Could you copy every line from the material below in which "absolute" appears?

Information supplied.
*** Begin section ***

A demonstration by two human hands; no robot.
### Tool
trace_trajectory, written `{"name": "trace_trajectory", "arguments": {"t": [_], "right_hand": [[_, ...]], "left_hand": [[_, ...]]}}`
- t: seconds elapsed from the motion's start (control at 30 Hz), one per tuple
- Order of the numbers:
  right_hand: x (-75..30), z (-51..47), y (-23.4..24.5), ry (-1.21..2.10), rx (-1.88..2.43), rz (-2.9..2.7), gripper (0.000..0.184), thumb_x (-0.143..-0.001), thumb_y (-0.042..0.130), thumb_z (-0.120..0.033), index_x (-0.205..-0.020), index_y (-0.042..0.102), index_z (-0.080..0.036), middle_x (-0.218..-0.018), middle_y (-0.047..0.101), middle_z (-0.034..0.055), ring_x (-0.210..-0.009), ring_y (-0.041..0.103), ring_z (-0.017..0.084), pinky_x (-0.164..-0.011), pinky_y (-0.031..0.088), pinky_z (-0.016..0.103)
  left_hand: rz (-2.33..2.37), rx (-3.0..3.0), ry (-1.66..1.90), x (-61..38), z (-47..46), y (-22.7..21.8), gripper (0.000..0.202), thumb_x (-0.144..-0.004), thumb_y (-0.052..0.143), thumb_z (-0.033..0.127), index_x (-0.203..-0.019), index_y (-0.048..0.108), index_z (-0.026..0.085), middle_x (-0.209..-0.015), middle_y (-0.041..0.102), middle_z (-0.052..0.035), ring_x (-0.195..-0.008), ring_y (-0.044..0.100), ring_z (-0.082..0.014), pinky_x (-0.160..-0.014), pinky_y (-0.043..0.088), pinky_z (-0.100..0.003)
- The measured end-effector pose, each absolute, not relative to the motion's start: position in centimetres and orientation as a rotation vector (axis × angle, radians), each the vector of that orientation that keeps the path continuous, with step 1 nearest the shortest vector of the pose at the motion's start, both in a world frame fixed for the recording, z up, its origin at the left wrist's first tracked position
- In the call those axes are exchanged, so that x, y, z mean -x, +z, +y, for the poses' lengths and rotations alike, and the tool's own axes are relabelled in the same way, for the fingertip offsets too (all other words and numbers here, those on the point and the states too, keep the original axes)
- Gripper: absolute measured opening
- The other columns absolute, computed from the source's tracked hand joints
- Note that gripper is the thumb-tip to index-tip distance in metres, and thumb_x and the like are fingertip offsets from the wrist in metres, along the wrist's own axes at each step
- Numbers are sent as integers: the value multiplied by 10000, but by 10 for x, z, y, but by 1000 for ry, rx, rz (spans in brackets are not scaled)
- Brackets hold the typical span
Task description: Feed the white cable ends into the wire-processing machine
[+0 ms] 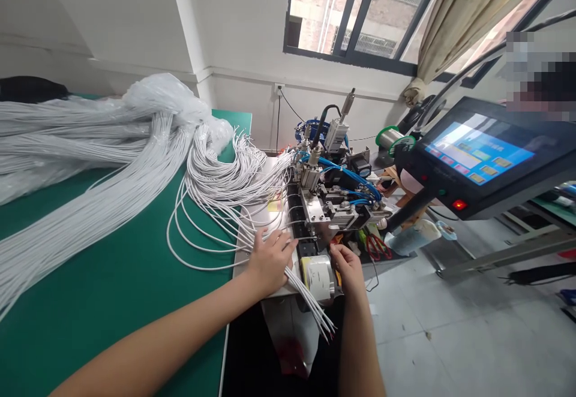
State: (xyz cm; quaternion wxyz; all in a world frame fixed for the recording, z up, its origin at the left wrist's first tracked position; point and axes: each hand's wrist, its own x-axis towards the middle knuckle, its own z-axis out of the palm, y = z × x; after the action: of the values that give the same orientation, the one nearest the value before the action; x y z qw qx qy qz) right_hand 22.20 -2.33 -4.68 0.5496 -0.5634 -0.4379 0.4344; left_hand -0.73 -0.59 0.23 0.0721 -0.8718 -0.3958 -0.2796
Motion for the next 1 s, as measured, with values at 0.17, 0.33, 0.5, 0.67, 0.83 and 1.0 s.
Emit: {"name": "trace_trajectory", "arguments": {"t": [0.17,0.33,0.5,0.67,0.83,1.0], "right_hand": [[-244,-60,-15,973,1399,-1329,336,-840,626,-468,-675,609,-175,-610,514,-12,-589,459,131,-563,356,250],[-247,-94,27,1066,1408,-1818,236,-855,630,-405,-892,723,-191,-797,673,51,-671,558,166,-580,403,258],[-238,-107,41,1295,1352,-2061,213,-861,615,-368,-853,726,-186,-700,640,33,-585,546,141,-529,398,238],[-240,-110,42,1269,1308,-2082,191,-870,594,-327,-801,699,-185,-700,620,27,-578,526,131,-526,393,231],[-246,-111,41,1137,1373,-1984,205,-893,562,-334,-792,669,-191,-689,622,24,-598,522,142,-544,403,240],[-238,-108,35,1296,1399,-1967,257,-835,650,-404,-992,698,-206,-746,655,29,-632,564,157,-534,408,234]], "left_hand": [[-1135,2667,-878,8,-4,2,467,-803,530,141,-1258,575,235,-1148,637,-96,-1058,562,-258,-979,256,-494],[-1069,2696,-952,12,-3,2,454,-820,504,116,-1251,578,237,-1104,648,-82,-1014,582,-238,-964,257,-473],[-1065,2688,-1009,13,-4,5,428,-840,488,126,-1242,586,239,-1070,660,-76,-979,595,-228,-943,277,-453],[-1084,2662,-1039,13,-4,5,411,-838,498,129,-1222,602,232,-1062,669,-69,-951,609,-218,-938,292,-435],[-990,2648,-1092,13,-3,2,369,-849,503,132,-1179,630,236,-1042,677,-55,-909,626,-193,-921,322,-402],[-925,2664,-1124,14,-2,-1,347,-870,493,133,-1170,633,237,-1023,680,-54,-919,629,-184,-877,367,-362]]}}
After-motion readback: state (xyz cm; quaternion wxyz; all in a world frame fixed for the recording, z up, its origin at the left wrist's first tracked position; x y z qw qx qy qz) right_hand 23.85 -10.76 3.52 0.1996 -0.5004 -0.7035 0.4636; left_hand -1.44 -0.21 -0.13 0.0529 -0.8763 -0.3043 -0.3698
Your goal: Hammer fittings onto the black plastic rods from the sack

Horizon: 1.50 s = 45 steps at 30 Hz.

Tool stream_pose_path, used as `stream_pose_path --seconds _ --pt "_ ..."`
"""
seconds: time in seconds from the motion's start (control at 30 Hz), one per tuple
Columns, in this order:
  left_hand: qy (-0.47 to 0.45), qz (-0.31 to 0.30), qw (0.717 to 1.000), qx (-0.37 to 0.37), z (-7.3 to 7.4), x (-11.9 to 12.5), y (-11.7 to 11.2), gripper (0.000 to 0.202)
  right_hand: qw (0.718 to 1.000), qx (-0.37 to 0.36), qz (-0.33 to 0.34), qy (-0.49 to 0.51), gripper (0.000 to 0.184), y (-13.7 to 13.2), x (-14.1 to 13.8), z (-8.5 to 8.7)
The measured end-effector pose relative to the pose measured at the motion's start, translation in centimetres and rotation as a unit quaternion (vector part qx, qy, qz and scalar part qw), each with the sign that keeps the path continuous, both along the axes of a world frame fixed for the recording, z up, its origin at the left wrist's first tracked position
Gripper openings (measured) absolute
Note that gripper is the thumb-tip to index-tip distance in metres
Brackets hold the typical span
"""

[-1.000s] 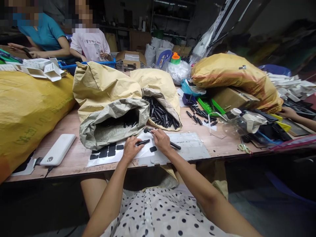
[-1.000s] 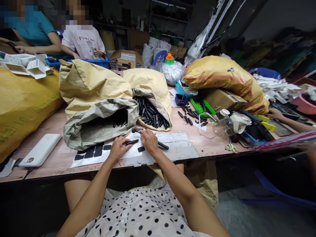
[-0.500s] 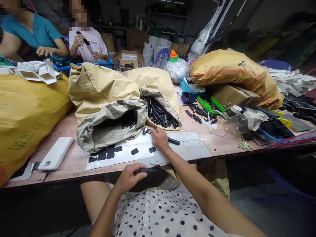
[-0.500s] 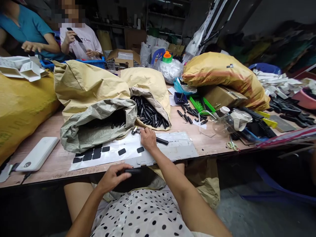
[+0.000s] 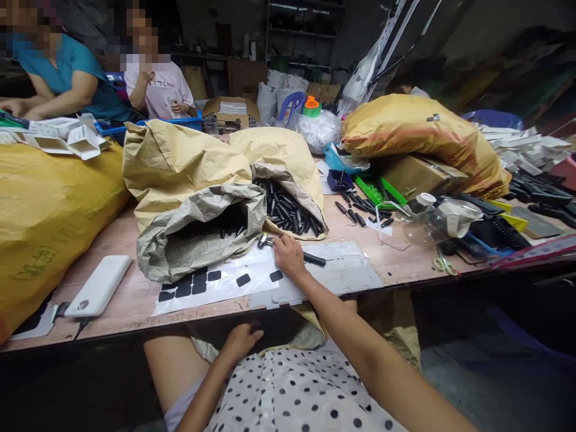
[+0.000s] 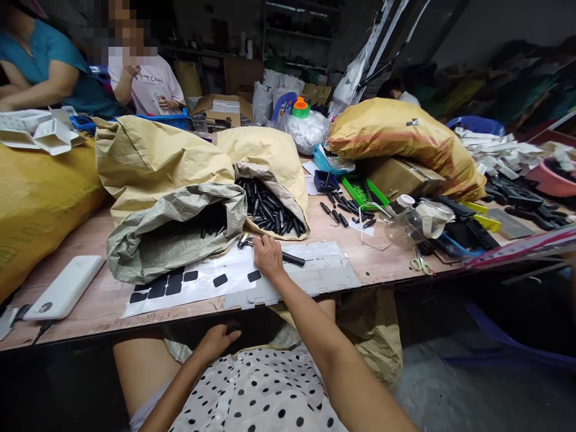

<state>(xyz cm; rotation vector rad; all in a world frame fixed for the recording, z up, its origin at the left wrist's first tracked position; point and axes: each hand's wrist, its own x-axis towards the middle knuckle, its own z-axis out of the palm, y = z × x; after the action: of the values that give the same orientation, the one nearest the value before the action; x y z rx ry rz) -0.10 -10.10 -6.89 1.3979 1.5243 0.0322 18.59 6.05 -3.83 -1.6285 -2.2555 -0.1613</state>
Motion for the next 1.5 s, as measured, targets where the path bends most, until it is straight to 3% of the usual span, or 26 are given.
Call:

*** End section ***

Reply to the exercise.
- The measured end-effector pose, each absolute, not relative to the motion's start: position in centimetres and orientation as a rotation vector (axis × angle, radians), each the vector of that orientation that keeps the path continuous, with step 1 nearest the shortest vector of the pose at the motion's start, both in a world frame fixed for the recording, z up, its origin at the left wrist's first tracked position
- Gripper: absolute measured opening
- The other columns absolute, computed from the source's tracked hand joints
Gripper openings (measured) absolute

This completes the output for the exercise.